____ Source material

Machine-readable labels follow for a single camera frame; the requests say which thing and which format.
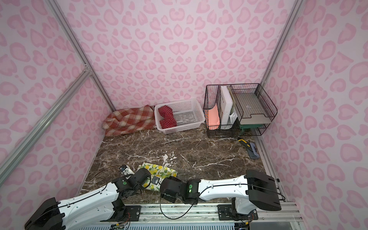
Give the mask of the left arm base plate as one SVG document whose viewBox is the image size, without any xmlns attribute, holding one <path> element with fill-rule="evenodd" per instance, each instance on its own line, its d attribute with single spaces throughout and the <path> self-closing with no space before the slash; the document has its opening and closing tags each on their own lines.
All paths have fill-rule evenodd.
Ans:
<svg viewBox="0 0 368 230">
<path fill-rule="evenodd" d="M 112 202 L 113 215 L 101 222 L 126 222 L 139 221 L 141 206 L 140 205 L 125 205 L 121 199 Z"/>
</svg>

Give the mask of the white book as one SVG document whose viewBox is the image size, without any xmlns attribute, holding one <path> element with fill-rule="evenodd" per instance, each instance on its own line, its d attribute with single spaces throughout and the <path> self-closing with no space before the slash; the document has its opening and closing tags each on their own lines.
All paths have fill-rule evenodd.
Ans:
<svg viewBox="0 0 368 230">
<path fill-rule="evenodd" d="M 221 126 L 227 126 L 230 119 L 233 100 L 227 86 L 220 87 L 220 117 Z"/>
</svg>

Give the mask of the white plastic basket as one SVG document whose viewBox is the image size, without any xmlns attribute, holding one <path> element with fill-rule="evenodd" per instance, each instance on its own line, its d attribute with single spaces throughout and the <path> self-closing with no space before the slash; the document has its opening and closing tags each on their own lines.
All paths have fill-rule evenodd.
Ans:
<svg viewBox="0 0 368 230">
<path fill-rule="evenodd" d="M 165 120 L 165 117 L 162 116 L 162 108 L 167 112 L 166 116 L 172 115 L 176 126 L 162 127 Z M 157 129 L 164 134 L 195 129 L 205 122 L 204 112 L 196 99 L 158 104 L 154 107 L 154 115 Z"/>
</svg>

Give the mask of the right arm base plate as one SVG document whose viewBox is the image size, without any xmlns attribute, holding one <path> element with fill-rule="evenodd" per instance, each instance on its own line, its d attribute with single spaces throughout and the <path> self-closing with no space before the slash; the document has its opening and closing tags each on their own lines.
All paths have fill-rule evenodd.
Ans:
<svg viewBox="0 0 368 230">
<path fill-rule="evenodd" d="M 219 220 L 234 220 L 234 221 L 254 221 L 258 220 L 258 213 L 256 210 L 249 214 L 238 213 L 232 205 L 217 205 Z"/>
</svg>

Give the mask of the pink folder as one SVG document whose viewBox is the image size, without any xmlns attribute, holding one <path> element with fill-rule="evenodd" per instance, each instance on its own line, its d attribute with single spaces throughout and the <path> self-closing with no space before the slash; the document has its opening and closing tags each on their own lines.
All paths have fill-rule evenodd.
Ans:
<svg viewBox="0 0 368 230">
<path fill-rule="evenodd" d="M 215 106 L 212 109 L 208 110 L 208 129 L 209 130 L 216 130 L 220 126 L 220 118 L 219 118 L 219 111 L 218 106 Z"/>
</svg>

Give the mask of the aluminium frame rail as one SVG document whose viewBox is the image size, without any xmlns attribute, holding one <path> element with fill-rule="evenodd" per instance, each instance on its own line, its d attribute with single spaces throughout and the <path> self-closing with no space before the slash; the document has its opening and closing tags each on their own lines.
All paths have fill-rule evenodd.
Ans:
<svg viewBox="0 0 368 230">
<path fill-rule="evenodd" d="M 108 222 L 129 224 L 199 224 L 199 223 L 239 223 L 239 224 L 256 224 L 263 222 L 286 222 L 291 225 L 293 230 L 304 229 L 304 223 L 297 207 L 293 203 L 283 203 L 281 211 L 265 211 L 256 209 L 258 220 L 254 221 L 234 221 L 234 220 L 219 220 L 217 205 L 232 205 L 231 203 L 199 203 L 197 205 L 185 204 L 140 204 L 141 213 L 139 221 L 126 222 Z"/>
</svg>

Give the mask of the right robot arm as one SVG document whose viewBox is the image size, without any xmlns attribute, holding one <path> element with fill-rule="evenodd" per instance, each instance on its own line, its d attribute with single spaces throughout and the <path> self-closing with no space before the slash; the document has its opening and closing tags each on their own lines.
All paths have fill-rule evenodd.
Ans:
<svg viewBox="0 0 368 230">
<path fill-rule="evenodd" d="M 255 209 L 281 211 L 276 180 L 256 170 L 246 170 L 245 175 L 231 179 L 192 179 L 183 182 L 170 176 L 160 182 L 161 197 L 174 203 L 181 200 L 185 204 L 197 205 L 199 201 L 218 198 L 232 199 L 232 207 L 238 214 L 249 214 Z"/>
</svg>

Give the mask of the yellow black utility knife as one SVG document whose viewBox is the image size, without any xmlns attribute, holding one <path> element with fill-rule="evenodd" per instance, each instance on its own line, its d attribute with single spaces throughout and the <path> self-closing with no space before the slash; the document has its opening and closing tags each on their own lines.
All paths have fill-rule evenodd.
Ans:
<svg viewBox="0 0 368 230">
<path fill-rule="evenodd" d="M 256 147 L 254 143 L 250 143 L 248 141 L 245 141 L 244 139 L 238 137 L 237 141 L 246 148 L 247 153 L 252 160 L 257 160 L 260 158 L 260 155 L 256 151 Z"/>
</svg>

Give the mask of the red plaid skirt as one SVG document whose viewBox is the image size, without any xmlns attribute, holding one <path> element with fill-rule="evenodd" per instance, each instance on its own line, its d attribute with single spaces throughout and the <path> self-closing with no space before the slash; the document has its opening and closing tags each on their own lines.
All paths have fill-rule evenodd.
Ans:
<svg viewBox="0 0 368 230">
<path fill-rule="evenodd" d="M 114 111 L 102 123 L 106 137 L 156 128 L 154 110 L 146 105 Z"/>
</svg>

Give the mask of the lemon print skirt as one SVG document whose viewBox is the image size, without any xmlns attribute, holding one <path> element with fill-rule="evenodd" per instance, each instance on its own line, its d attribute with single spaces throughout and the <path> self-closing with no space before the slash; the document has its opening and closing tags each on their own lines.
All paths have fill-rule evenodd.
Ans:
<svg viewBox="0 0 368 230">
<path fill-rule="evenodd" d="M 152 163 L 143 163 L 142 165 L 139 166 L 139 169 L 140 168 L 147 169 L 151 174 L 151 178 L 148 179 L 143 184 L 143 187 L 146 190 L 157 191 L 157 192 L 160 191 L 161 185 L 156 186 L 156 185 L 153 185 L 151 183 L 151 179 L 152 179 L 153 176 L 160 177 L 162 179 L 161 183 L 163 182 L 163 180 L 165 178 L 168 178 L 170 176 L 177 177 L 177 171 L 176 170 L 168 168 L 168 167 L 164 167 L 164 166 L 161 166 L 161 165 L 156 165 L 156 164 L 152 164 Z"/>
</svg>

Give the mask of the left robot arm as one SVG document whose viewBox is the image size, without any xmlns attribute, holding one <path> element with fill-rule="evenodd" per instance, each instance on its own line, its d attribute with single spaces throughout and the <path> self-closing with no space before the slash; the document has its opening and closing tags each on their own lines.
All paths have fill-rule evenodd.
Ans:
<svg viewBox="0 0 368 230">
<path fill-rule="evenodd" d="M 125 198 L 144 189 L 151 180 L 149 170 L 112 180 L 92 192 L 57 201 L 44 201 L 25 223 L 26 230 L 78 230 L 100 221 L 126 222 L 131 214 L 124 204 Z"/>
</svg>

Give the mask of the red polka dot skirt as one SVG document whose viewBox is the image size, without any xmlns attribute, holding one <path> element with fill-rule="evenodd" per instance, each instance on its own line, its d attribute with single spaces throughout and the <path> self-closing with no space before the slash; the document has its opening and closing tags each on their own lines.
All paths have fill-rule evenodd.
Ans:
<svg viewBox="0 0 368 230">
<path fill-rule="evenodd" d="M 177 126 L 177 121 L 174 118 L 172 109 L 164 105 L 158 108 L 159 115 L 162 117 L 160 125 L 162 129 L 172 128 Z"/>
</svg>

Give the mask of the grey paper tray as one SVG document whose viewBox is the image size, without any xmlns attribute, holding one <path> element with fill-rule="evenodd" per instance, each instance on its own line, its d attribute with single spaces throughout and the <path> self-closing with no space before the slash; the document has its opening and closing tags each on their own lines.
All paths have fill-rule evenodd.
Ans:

________

Using the material above, filter for lines holding "right" and copy each one.

Answer
Give the mask of the right arm base plate as one SVG document whose viewBox is the image size, without any xmlns attribute, holding one <path> element with fill-rule="evenodd" per instance, each instance on its own line, its d attribute with single spaces throughout and the <path> self-closing with no space before the slash; the document has its opening and closing tags each on their own lines.
Give the mask of the right robot arm as one SVG document whose viewBox is the image size, without any xmlns attribute, holding one <path> element with fill-rule="evenodd" per instance, each instance on its own line, its d attribute with single spaces throughout and the <path> self-closing with no space before the slash; the document has its opening and closing tags each on their own lines.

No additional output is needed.